Leonardo joined the painter’s guild in Florence in 1472, though he is still listed as an assistant in Verrocchio’s studio as late as 1476.  It was in 1477 that he became an independent master.

His first independent commission, an altarpiece for the chapel of the Palazzo Vecchio was never executed.  In 1481 he began an Adoration of the Magi for the Monastery of San Donato a Scopeto, which was also unfinished.  During this period he painted the Benois Madonna (1478), a portrait of Ginevra de’Benci (1474, before he had opened his own studio), and an unfinished Saint Jerome (1481).

This would become a trend—beginning works that he would never complete.  Leonardo was blessed with a remarkable, and remarkably hyperactive, imagination.  He was aware of his own limitations and lack of discipline to follow through on a project and see it to its conclusion.  The “patience” on which Vasari remarked with praise was limited to individual aspects of a completed work, but too often Leonardo’s mind would wander to the next project before the first one was done.  The result is that a large percentage of the extant paintings by Leonardo are unfinished.  We can only imagine what he would have accomplished had Ritalin been available in the 15th century.

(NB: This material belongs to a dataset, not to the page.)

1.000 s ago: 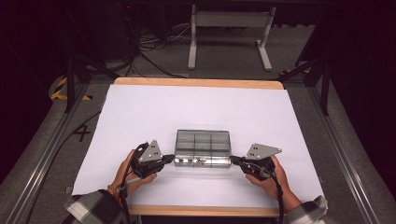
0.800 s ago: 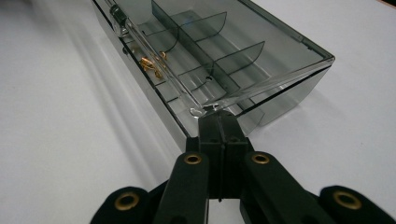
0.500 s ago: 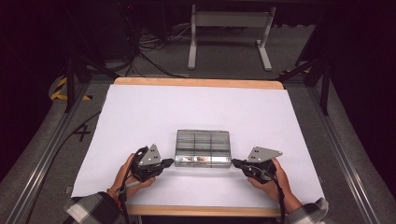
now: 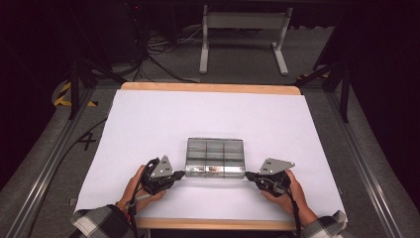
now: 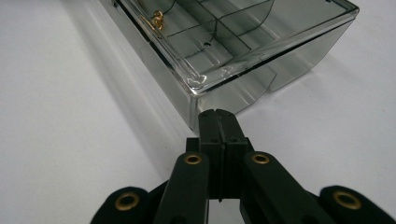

Despite his skills in painting, the real money, and the steadiest work, was in engineering and architecture.  Leonardo made more money by performing on the lira da braccio and through offering his services as a military engineer, than he did through painting.

In 1482 Leonardo wrote a self-promotional letter to Duke Ludovico Sforza of Milan, the Renaissance equivalent of a job application, describing his inventions and abilities in military engineering: how he could build portable bridges and new multi-shot cannons, armored ships and tanks.  His skills in sculpture were mentioned as a secondary advantage, his paintings barely a consideration in his list of ten categories of work in which he was skilled.[vi] The Duke leapt at the opportunity to hire this military engineer, who happened also to be an artist.  Leonardo moved to Milan and worked as chief engineer and architect for the Sforza war machine.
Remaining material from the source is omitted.